How to enable grad calculation when using stateless.functional_call

Torch 1.12 introduced the wonderful feature: torch.nn.utils.stateless.functional_call(), whose syntax is as follows:
out = functional_call(model, params, inp)

Namely, it allows to evaluate the NN with any parameters. However, how can I calculate the gradient with respect to the evaluated parameters of the output? It seems that it doesn’t save anything to allow backward propagation. Is there a way to enable this? or is this not possible with functional_call and I need to go back to the traditional way of just creating a model per set of parameters I want to evaluate?

To be a little more precise, let me add some code:

params = [params1, params2, params3]
inputs = [inp1, inp2, inp3]

grads = []

for param, inp in zip(params, inputs):
     out = torch.nn.utils.stateless.functional_call(model, param, inp)
     grad = autograd.grad(out, param)
     grads.append(grad)

Clearly, that won’t work, but I hope that illustrates what I am trying to do.

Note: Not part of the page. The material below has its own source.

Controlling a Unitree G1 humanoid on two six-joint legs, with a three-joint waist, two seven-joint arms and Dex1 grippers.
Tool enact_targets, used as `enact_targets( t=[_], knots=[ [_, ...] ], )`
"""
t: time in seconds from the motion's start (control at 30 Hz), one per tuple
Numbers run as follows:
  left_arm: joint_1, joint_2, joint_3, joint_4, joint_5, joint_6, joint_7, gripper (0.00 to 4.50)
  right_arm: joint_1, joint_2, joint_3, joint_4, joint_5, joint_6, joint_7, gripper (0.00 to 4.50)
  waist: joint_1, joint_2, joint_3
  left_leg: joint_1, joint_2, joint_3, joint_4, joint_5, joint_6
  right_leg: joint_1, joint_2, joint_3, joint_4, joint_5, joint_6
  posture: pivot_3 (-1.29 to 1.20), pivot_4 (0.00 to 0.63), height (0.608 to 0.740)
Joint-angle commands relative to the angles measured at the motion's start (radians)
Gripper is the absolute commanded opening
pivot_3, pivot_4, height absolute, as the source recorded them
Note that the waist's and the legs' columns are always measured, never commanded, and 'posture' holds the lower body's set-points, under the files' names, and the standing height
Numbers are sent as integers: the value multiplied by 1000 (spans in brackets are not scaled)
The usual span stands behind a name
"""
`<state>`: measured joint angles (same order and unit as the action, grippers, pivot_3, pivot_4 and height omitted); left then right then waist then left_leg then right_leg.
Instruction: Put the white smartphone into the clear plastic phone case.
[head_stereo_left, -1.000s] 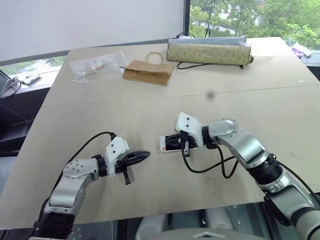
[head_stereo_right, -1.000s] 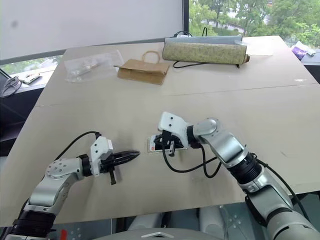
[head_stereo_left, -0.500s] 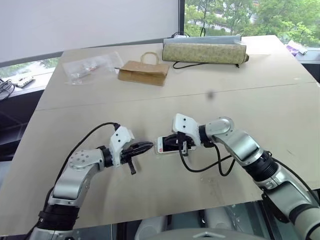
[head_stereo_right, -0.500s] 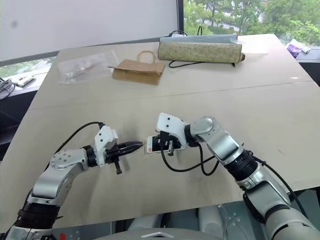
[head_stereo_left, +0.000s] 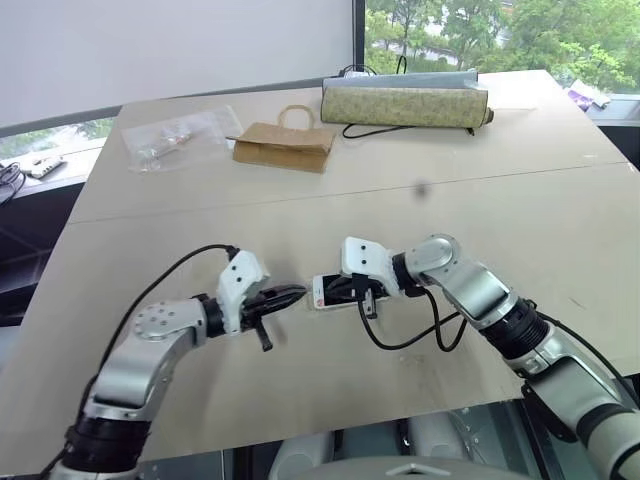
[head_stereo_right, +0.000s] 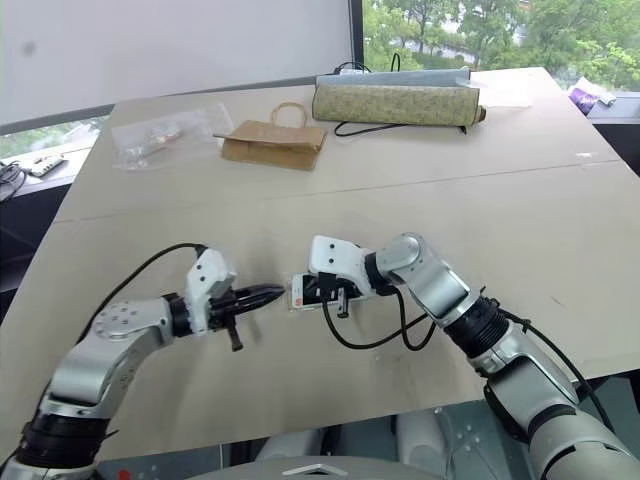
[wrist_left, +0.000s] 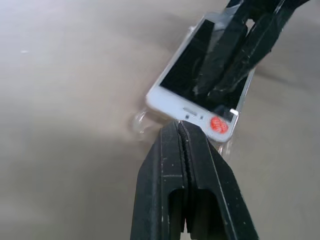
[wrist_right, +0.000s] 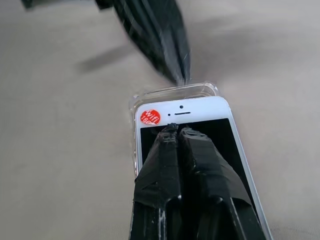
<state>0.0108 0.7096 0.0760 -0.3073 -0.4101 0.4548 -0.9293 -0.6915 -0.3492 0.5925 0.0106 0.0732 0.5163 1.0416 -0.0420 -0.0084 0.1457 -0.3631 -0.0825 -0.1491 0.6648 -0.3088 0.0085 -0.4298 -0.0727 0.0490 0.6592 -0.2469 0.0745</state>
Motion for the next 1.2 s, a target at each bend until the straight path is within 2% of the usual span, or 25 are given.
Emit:
enact_targets(
  t=[0.03, 0.13, 0.4, 0.77, 0.87, 1.0, 1.2],
  knots=[
    [18, 14, 37, -43, -29, 16, 6, 0, 6, -3, 35, 36, -37, -1, 13, 46, 2, 0, 0, 0, 0, 0, 0, 0, 0, 0, 0, 0, 0, 0, 0, 0, 150, 740],
    [24, 17, 32, -35, -15, 11, 11, 0, 8, -3, 34, 43, -44, -9, 20, 46, 1, 0, 0, 1, 0, 0, 0, 0, 0, 0, 0, 0, 0, 0, 0, 0, 150, 740],
    [-5, -19, -75, -11, 63, 19, 68, 0, 12, -6, 54, 51, -66, -10, 48, 46, 2, -1, -1, 1, 0, 0, 0, 0, 0, 1, 0, 0, 0, 0, 0, 0, 150, 740],
    [-16, -49, -99, 12, 79, 12, 85, 0, 8, -3, 115, 156, -139, -37, 87, 46, 5, 3, -13, 2, 0, 0, 0, 0, 0, 1, 0, 0, 0, 0, 0, 0, 150, 740],
    [-15, -52, -100, 9, 80, 12, 86, 0, 1, 10, 131, 210, -168, -56, 82, 46, 5, 3, -14, 5, 0, 0, 0, 0, 0, 5, 0, 0, 0, 0, 0, 0, 150, 740],
    [-8, -53, -100, 7, 82, 11, 85, 0, -9, 27, 144, 273, -192, -69, 102, 46, 4, 4, -17, 21, 0, 1, -5, -3, 5, 19, 2, 0, -2, 0, 0, 0, 150, 740],
    [-15, -60, -99, 18, 87, 9, 84, 0, -24, 30, 159, 331, -216, -94, 124, 46, 4, 11, -28, 23, 0, 0, -6, -3, 5, 20, 2, 0, -1, 0, 0, 0, 150, 740]
  ],
)
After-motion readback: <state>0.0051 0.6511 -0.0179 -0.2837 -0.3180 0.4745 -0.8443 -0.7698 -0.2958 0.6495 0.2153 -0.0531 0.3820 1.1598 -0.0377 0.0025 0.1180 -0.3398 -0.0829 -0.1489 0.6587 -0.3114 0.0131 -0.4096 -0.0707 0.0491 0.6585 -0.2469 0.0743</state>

I’m not sure what the issue is, but it seems to work for me:

model = nn.Linear(10, 10, bias=False)

param = {"weight": nn.Parameter(torch.ones(10, 10))}
inp = torch.randn(1, 10)

out = torch.nn.utils.stateless.functional_call(model, param, inp)
grad = torch.autograd.grad(out.mean(), param['weight'])
print(grad)
1 Like

Yes, that works. I found the problem with my code is that I was doing the following:

model = nn.Linear(10, 10)

param = dict(model.state_dict())
inp = torch.rand(1, 10)

out = torch.nn.utils.stateless.functional_call(model, param, inp)

Then when I try to evaluate the grad I get the error: RuntimeError: element 0 of tensors does not require grad

With that solved, I have another question. Let’s say the model has a bias, then it looks like this:

model = nn.Linear(10, 10)

param = {"weight": nn.Parameter(torch.ones(10, 10)),
         "bias": nn.Parameter(torch.ones(10))}

inp = torch.randn(1, 10)

out = torch.nn.utils.stateless.functional_call(model, param, inp)
grad = torch.autograd.grad(out.mean(), param['weight'])
print(grad)

grad will only compute the gradient with respect to the weights and not the bias. What argument should I pass, instead of param['weight'], to compute the gradient with respect to all parameters? I tried param.items(), but that didn’t work.

You can pass a sequence of tensors to autograd.grad:

grad = torch.autograd.grad(out.mean(), [param['weight'], param['bias']])
print(grad)
1 Like